The records below are to be repeated exactly, minus any pictures.
(Extracted material begins)
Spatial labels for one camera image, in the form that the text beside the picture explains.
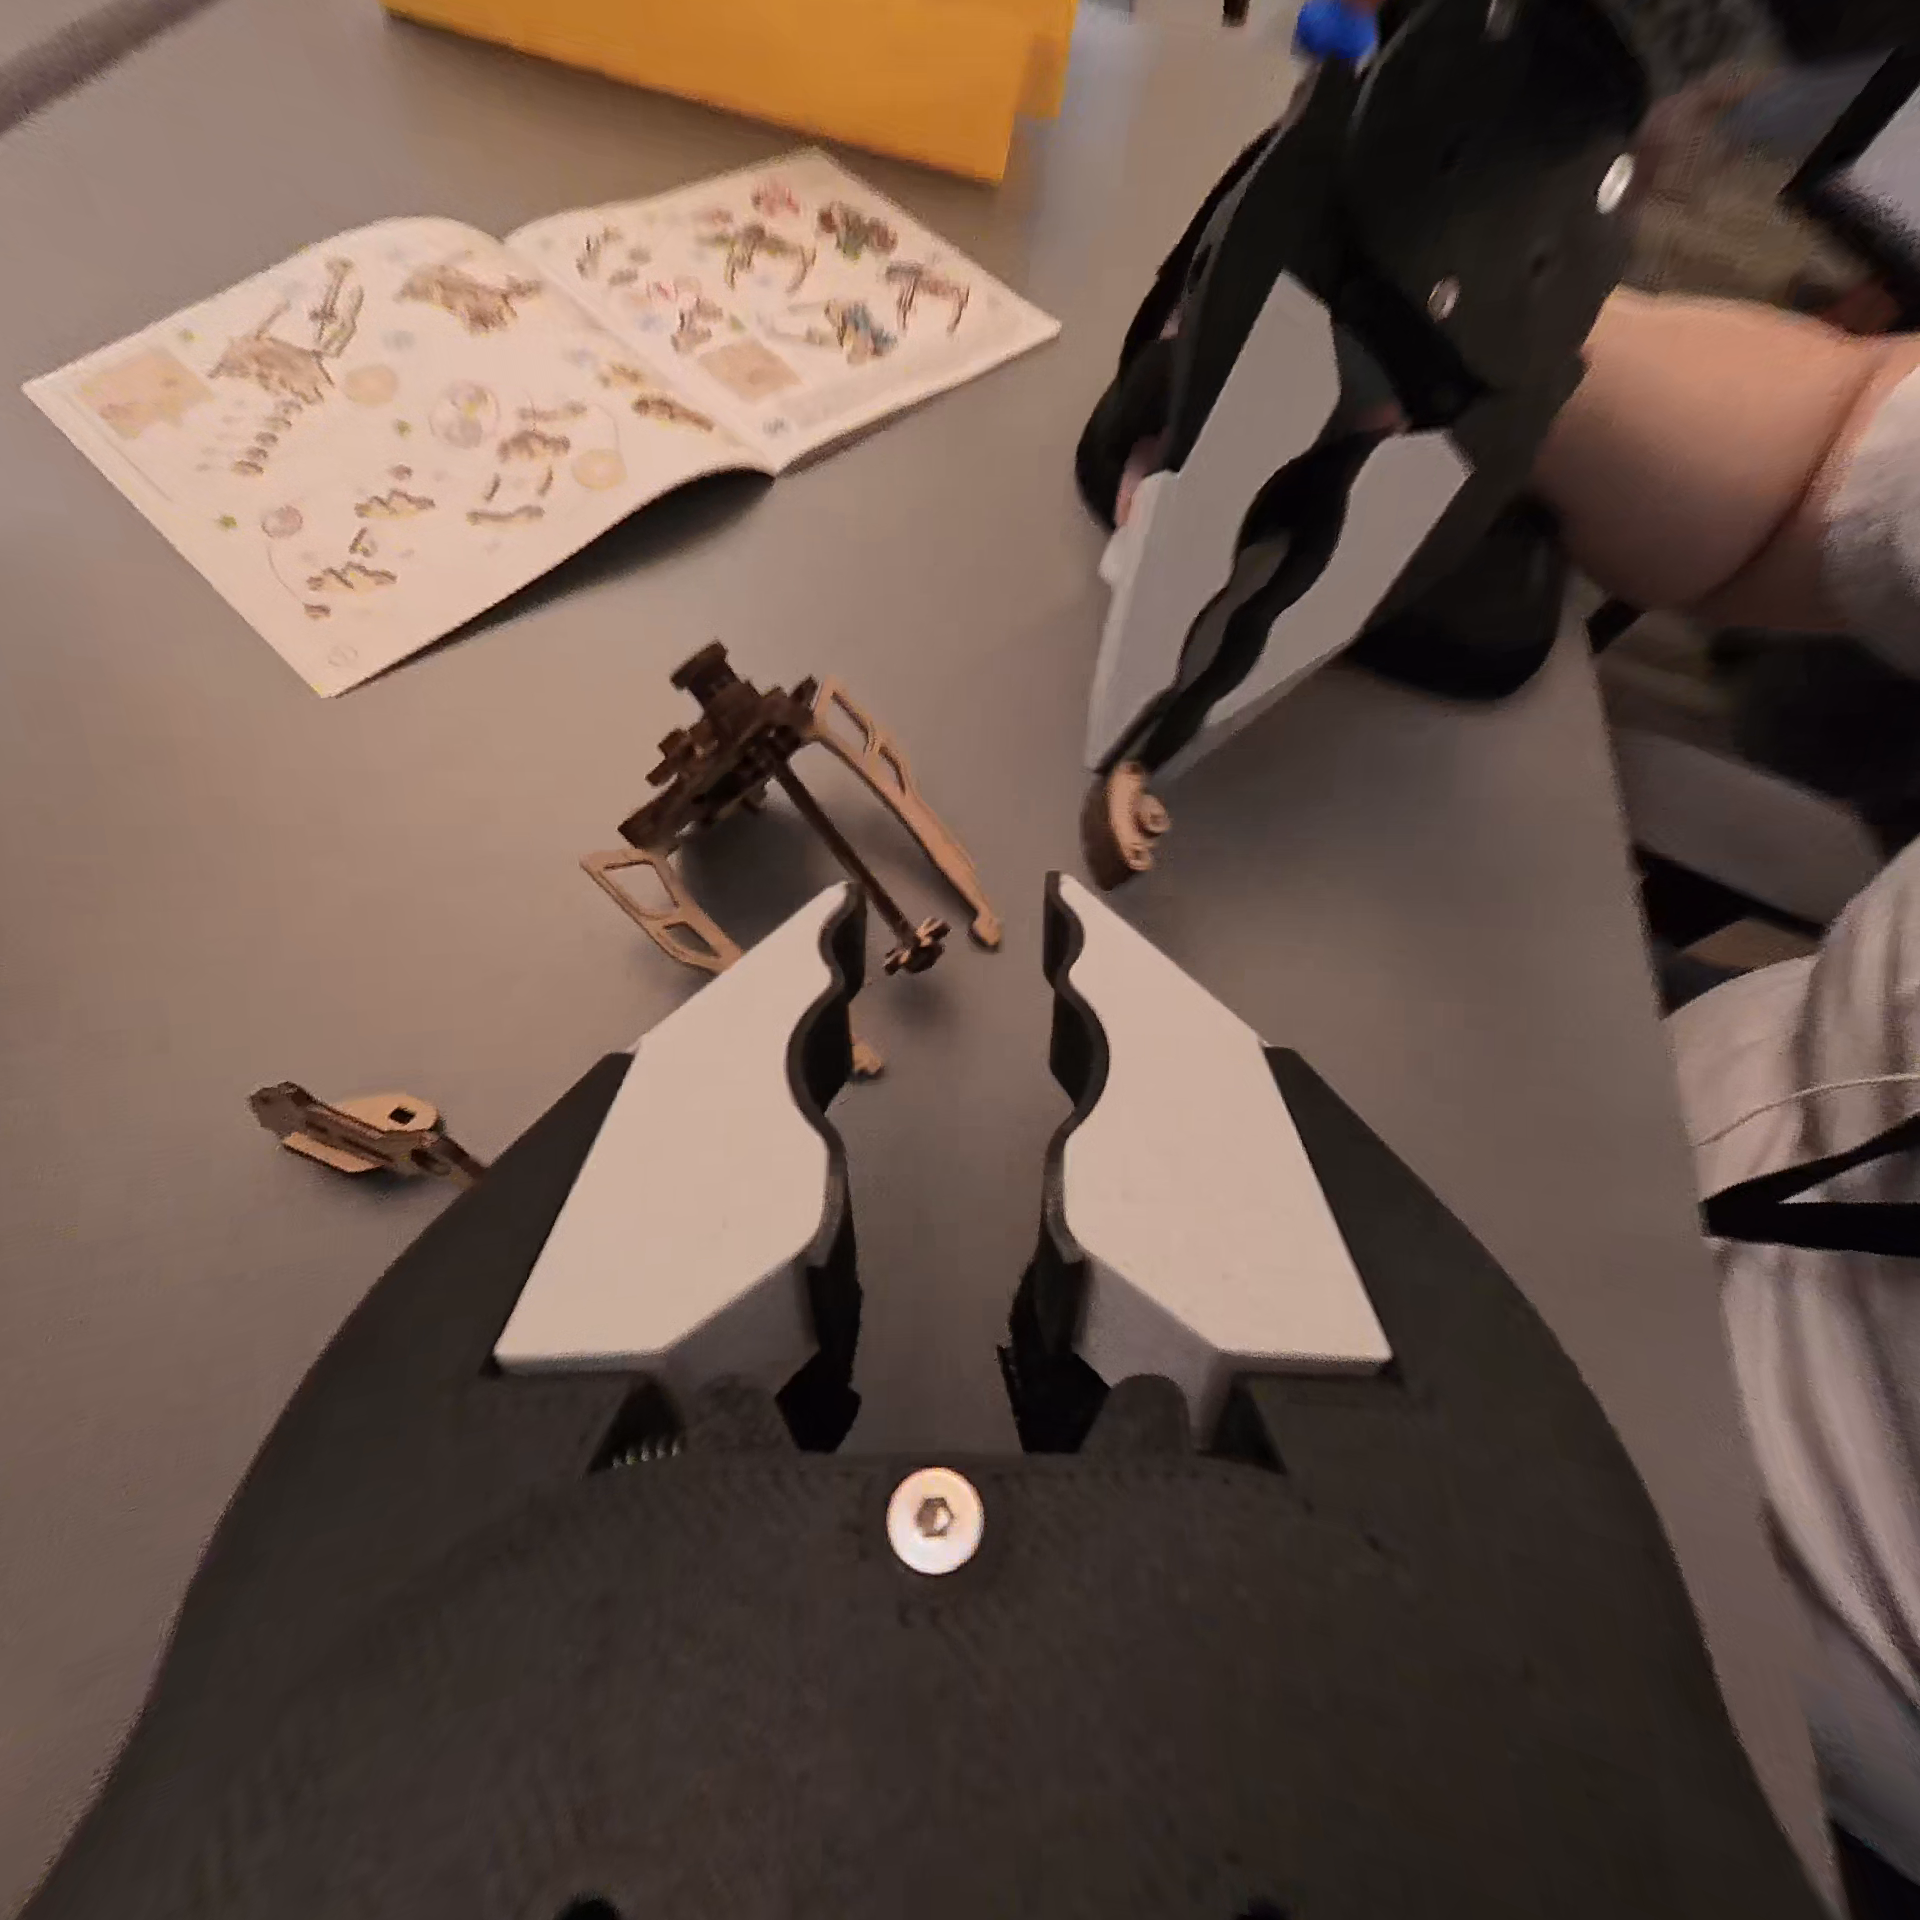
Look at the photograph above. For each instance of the instruction booklet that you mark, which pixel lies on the instruction booklet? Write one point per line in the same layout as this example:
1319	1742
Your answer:
450	447

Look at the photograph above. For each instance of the small round wooden part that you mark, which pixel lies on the small round wooden part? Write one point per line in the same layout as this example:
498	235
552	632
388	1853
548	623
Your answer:
1114	839

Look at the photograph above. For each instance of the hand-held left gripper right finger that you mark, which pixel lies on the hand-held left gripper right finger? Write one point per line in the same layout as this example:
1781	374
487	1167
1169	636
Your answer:
1202	1199

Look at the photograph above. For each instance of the person's right hand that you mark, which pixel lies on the person's right hand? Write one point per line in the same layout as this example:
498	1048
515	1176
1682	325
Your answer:
1695	447

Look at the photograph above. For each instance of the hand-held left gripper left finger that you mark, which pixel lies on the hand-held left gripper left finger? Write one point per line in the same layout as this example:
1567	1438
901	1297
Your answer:
705	1185

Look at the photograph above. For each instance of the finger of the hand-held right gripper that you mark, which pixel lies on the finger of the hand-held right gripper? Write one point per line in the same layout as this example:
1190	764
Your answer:
1184	602
1364	540

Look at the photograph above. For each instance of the wooden model assembly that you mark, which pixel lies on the wooden model assembly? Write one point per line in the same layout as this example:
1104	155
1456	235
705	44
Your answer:
717	747

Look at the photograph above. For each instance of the dark wooden bar part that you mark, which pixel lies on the dark wooden bar part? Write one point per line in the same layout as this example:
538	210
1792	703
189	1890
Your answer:
339	1123

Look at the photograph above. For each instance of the curved wooden arm part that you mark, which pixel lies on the curved wooden arm part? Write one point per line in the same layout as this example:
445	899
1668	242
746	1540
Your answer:
946	861

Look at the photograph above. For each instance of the small blue cap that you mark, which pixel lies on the small blue cap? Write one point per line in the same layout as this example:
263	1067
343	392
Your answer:
1336	26

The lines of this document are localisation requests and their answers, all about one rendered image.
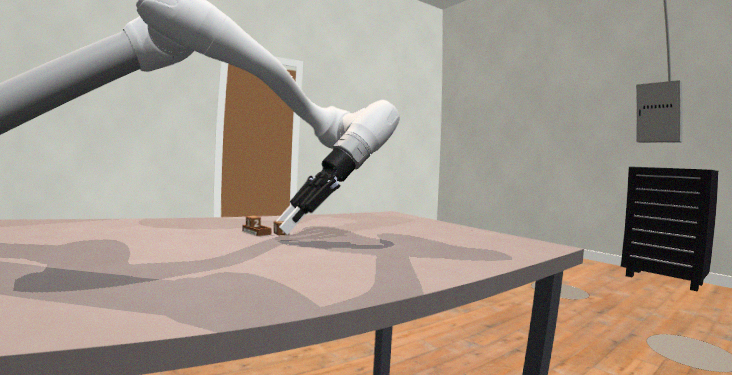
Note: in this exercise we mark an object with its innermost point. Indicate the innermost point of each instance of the brown wooden number cube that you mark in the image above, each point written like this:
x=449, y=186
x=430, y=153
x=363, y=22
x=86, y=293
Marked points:
x=253, y=221
x=277, y=229

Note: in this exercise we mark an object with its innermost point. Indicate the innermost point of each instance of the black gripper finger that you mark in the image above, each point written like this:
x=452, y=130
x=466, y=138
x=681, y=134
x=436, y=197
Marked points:
x=310, y=205
x=300, y=196

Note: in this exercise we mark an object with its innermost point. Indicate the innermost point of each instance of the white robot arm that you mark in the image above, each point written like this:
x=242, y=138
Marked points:
x=176, y=28

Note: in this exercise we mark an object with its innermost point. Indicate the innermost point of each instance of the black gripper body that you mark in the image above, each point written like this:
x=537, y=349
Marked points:
x=339, y=164
(Extracted material ends)
Finished task:
Spatial labels for one camera image, in the form that the text beside the picture explains.
Look at the photograph above. For each instance of the instruction booklet that you mark, which pixel lies on the instruction booklet? Write one point per line in the same layout as this example:
1319	1742
Your answer:
450	447

Look at the photograph above. For each instance of the small round wooden part that you mark, which pixel lies on the small round wooden part? Write one point per line in the same layout as this example:
498	235
552	632
388	1853
548	623
Your answer:
1114	839

Look at the photograph above. For each instance of the hand-held left gripper right finger that you mark, which pixel lies on the hand-held left gripper right finger? Write one point per line in the same layout as this example:
1781	374
487	1167
1169	636
Your answer:
1202	1199

Look at the photograph above. For each instance of the person's right hand that you mark, which pixel lies on the person's right hand? Write one point per line in the same layout as this example:
498	1048
515	1176
1682	325
Your answer:
1695	447

Look at the photograph above. For each instance of the hand-held left gripper left finger that you mark, which pixel lies on the hand-held left gripper left finger? Write one point per line in the same layout as this example:
1567	1438
901	1297
Your answer:
705	1185

Look at the photograph above. For each instance of the finger of the hand-held right gripper that you mark, which pixel lies on the finger of the hand-held right gripper? Write one point per line in the same layout as this example:
1190	764
Your answer:
1184	602
1364	540

Look at the photograph above. For each instance of the wooden model assembly that you mark, which pixel lies on the wooden model assembly? Write one point per line in the same layout as this example:
1104	155
1456	235
705	44
Your answer:
717	747

Look at the photograph above. For each instance of the dark wooden bar part that you mark, which pixel lies on the dark wooden bar part? Write one point per line in the same layout as this example:
538	210
1792	703
189	1890
Your answer:
339	1123

Look at the photograph above. For each instance of the curved wooden arm part that you mark, which pixel lies on the curved wooden arm part? Write one point per line in the same layout as this example:
445	899
1668	242
746	1540
Your answer:
946	861

Look at the photograph above. For each instance of the small blue cap that you mark, which pixel lies on the small blue cap? Write one point per line in the same layout as this example:
263	1067
343	392
Your answer:
1336	26

The lines of this document are localisation requests and their answers, all about one rendered image.
Note: in this exercise we mark an object with its innermost point. Indicate the innermost point of each instance of the brown wooden number cube that you mark in the image above, each point written like this:
x=449, y=186
x=430, y=153
x=363, y=22
x=86, y=293
Marked points:
x=253, y=221
x=277, y=229

Note: in this exercise we mark an object with its innermost point. Indicate the innermost point of each instance of the black gripper finger that you mark in the image above, each point written like this:
x=452, y=130
x=466, y=138
x=681, y=134
x=436, y=197
Marked points:
x=310, y=205
x=300, y=196

Note: in this exercise we mark an object with its innermost point. Indicate the innermost point of each instance of the white robot arm that you mark in the image above, each point written like this:
x=242, y=138
Marked points:
x=176, y=28

Note: in this exercise we mark an object with its innermost point. Indicate the innermost point of each instance of the black gripper body that you mark in the image above, each point written like this:
x=537, y=349
Marked points:
x=339, y=164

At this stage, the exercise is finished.